The gist of appellant’s argument is that the 1975 amendment to Code Ann. § 114-707 deprives her of the right to confront and cross examine this adverse medical witness. We think the answer to this argument can be found in a correct interpretation of the statute itself. Only one case interpreting this 1975 amendment to Code Ann. § 114-707 has come to our attention. It is Commercial Union Ins. Co. v. Crews, 139 Ga. App. 521 (1976). In Division 2 of that opinion, Judge Stolz, writing for the court, points out that this Code section "provides for receipt in evidence of medical reports and for cross-examination by the opposing party,” and details the authority and procedure involved in the use of deposition in workmen’s compensation proceedings. We agree with his analysis and find no merit in the present constitutional attack upon this statute.1 We hold that appellant was not denied an opportunity to confront and cross examine this witness as the statute provided her the *706right to do so. There is no constitutional right in this case to confront and cross examine the witnesses in the courtroom. See United States v. Zucker, 161 U. S. 475 (1896).

Submitted September 14, 1976 Decided October 5, 1976. Little & Adams, Robert B. Adams, for appellant. Smith, Shaw, Maddox, Davidson & Graham, William E. Davidson, Jr., Jack R. Hancock, for appellees.

This appeal will be transferred to the Court of Appeals for its consideration of the remaining enumerations of error, as they fall within the appellate jurisdiction of that court.

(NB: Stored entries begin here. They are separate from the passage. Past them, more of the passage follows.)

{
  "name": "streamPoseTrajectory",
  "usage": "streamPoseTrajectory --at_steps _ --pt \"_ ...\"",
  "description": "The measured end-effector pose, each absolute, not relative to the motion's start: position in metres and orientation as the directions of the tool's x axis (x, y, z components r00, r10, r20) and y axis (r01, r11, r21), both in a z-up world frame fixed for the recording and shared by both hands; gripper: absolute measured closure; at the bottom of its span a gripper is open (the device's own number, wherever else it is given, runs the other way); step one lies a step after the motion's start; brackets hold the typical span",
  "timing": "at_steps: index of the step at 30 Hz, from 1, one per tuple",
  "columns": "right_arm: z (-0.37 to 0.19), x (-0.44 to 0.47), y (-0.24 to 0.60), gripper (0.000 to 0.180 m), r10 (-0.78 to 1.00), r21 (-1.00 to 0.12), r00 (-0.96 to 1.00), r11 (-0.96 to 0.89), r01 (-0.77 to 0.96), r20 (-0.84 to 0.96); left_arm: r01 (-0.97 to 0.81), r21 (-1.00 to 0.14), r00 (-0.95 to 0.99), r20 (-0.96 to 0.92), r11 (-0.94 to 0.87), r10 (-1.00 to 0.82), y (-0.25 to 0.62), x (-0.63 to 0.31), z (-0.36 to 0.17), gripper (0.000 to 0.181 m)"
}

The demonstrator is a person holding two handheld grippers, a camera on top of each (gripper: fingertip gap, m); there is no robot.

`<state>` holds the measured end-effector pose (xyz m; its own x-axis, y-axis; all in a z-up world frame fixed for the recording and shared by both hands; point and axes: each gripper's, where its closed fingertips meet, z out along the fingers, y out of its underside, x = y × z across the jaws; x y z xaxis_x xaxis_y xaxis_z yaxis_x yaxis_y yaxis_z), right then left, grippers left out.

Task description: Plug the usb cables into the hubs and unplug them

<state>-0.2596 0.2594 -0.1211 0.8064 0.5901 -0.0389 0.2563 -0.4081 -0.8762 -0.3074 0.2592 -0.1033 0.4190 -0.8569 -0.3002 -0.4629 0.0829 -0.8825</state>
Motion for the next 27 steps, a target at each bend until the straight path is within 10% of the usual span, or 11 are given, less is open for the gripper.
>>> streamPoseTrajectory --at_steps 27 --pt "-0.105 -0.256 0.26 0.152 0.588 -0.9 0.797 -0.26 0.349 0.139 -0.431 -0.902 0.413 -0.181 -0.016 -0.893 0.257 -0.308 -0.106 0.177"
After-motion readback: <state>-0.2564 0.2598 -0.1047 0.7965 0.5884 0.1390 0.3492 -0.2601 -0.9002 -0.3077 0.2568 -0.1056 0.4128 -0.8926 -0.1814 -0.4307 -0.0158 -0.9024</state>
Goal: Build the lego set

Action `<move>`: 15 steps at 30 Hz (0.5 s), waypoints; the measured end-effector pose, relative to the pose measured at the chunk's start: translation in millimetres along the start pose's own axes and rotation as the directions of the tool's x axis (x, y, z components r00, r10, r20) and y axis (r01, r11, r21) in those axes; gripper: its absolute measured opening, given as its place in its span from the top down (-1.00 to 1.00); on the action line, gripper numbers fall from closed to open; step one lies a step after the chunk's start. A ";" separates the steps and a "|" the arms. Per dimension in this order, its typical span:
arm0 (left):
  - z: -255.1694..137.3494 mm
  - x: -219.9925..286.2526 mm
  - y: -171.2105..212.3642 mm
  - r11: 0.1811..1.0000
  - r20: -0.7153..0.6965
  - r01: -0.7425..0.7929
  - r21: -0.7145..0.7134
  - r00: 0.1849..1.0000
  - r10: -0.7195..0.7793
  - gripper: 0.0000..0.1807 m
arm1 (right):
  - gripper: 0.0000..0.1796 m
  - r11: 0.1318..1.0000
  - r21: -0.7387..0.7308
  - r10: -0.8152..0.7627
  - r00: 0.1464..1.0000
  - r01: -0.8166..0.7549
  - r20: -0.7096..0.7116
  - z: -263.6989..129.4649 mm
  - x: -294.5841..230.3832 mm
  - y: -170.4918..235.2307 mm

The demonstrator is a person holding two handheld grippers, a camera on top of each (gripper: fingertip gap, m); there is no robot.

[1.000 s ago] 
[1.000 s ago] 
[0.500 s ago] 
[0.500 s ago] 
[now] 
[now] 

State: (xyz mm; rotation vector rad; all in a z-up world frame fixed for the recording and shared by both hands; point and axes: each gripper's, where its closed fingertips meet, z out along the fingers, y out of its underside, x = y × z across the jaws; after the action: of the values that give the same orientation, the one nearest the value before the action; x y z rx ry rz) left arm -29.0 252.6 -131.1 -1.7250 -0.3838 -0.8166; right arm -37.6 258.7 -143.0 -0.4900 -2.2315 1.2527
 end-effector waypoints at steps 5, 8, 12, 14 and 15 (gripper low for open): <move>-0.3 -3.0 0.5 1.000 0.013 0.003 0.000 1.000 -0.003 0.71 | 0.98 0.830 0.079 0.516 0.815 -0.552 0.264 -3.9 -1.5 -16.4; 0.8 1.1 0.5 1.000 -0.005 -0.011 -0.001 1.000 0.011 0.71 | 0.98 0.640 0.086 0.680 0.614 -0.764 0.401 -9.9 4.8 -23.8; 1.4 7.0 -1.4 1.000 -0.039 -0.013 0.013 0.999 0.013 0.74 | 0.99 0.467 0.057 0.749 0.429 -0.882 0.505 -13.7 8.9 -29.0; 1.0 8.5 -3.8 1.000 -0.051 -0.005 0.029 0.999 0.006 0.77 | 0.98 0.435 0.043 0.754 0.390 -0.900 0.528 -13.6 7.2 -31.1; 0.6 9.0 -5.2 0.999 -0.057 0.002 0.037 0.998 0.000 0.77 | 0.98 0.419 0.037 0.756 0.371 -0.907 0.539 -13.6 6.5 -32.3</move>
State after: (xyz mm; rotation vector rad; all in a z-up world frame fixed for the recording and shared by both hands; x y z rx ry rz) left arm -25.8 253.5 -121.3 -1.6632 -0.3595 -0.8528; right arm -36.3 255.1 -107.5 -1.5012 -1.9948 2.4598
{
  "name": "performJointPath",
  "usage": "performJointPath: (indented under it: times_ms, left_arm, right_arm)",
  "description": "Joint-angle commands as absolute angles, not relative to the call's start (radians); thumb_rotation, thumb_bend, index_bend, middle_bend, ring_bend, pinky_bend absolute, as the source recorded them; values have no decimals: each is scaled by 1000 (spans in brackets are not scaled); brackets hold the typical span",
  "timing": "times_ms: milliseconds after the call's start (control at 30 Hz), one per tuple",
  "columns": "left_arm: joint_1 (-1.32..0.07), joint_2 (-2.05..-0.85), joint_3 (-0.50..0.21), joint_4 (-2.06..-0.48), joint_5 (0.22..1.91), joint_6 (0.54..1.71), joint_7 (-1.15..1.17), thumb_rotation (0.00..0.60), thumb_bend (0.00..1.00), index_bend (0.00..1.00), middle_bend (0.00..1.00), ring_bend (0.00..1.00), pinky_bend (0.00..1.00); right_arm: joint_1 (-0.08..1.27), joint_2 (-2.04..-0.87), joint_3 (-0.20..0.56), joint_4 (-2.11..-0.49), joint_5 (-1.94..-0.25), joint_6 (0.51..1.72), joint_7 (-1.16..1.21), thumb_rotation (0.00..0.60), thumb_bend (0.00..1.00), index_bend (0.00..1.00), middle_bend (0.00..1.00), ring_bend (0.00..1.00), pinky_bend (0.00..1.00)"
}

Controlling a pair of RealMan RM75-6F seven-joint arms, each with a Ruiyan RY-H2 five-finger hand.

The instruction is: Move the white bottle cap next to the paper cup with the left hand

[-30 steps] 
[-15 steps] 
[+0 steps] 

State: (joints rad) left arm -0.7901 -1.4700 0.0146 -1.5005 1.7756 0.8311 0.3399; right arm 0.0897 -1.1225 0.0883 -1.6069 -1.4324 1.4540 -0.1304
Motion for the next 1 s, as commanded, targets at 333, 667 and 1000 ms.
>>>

Transferred to the Court of Appeals.

All the Justices concur.

Cf. Dow Chemical Co. v. Workmen’s Comp. Appeals Bd., 67 Cal 2d 483 (432 P2d 365) (1967); Baker v. Industrial Comm., 44 Ohio App. 539 (186 NE 10) (1933); and Derby v. Swift & Co., 188 Va. 336 (49 SE2d 417) *706(1948); see also Reynolds Metals Co. v. Industrial Comm., 98 Ariz. 97 (402 P2d 414) (1965).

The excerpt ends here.